PSS Life! University will be hosting a presentation by Partner David Cutner on long-term care planning and major upcoming changes to New York’s Medicaid program
Tuesday, September 26, 1:00 - 2:30 PM Via Zoom Meeting In April 2020, New York's…
Seniors need to be aware of a critical fact in dealing with banks, which many people tend to overlook: banks are interested in selling you financial products on which they earn substantial profits from commissions, sales charges and penalty fees. Some banks employ aggressive sales practices that are inappropriately directed at the elderly. Even when bankers are honestly trying to make a helpful suggestion regarding your savings and investments, many of them simply don’t have a complete understanding of what is in your best interest, particularly when Medicaid planning is or will be in the picture.
One of the financially lucrative products for banks is the commercial annuity. Typically, here’s an example of how they sell it to you, and what subsequently happens when you begin planning for Medicaid eligibility…

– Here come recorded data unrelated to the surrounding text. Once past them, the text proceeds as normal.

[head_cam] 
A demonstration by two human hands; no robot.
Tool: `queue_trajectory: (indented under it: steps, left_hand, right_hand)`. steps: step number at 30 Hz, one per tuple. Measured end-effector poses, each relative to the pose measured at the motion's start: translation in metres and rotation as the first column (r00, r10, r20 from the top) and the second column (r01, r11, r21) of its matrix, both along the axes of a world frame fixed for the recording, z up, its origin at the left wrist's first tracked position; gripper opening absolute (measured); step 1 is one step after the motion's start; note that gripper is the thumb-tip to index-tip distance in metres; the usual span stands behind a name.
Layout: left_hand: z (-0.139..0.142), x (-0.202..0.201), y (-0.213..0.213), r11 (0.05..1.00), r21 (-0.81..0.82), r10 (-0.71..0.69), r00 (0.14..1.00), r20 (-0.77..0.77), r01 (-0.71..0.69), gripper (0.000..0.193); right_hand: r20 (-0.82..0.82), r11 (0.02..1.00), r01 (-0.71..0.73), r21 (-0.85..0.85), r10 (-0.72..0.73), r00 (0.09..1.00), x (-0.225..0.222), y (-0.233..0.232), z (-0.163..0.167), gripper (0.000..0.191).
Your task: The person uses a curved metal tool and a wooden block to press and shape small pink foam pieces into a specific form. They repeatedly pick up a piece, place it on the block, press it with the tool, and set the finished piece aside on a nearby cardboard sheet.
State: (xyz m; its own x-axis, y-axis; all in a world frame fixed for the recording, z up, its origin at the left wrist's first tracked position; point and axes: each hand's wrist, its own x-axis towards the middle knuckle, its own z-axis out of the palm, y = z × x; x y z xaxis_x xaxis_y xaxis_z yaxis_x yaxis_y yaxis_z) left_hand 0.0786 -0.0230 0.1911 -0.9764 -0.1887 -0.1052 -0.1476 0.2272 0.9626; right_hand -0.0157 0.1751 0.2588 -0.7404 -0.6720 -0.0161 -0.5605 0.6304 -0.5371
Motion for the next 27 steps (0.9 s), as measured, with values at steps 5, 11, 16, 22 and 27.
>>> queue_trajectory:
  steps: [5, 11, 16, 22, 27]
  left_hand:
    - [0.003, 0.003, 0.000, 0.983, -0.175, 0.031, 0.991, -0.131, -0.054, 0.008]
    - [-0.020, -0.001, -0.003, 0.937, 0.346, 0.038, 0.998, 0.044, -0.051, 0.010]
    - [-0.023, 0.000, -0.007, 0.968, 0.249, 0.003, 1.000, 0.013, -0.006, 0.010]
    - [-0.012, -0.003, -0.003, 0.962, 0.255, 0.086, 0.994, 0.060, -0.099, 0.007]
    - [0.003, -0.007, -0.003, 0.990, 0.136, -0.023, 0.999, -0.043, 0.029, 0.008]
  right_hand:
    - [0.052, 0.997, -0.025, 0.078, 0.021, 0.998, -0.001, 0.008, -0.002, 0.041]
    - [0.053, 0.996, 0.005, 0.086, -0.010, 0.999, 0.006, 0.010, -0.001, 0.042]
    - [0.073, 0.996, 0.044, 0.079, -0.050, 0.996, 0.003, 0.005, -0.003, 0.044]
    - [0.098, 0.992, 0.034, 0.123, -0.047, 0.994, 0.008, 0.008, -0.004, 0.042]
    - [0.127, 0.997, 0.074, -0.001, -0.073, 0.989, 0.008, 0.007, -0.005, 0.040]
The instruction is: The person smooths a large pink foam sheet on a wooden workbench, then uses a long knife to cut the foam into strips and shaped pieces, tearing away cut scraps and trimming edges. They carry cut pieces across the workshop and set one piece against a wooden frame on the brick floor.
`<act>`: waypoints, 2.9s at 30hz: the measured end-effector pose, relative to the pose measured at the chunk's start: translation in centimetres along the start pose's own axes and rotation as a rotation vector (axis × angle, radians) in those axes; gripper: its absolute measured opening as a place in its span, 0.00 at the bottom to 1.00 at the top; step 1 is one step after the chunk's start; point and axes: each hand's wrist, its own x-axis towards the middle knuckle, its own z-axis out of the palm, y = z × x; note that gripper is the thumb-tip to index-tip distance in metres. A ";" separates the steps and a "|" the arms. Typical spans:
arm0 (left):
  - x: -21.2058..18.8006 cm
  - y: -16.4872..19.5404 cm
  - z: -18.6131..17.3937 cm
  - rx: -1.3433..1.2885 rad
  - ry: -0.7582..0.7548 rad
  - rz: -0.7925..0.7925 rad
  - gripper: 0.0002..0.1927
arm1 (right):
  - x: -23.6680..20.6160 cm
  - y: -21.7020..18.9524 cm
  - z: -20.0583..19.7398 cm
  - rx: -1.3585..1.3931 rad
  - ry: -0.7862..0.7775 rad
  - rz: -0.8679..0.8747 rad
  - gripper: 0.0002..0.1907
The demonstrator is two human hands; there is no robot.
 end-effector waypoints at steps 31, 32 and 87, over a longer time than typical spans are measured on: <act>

A financial adviser at the bank notices you have $100,000 in a money market account. You receive a phone call informing you that instead of earning a paltry 0.25% interest, you could be getting 3%! And all you have to do is simply agree to transfer your money into an annuity. Unfortunately, if you accept this advice without considering its implications, you will lock up your funds for an extended period of years, and you will not be able to withdraw your money without substantial penalties, which can include losing part of your principal.
For Elder Law planning purposes, these annuities can be very problematic. You can only qualify for Medicaid if the total amount of your assets is below a certain limit (currently $13,800). In order to satisfy Medicaid’s eligibility standard, yet still retain the benefit of some or all of your money and investments, you will likely need to transfer your assets to others or into one or more trusts. Additional planning techniques affecting your assets may be involved as well. However, Medicaid planning can be financially painful when your money is locked up in a commercial annuity.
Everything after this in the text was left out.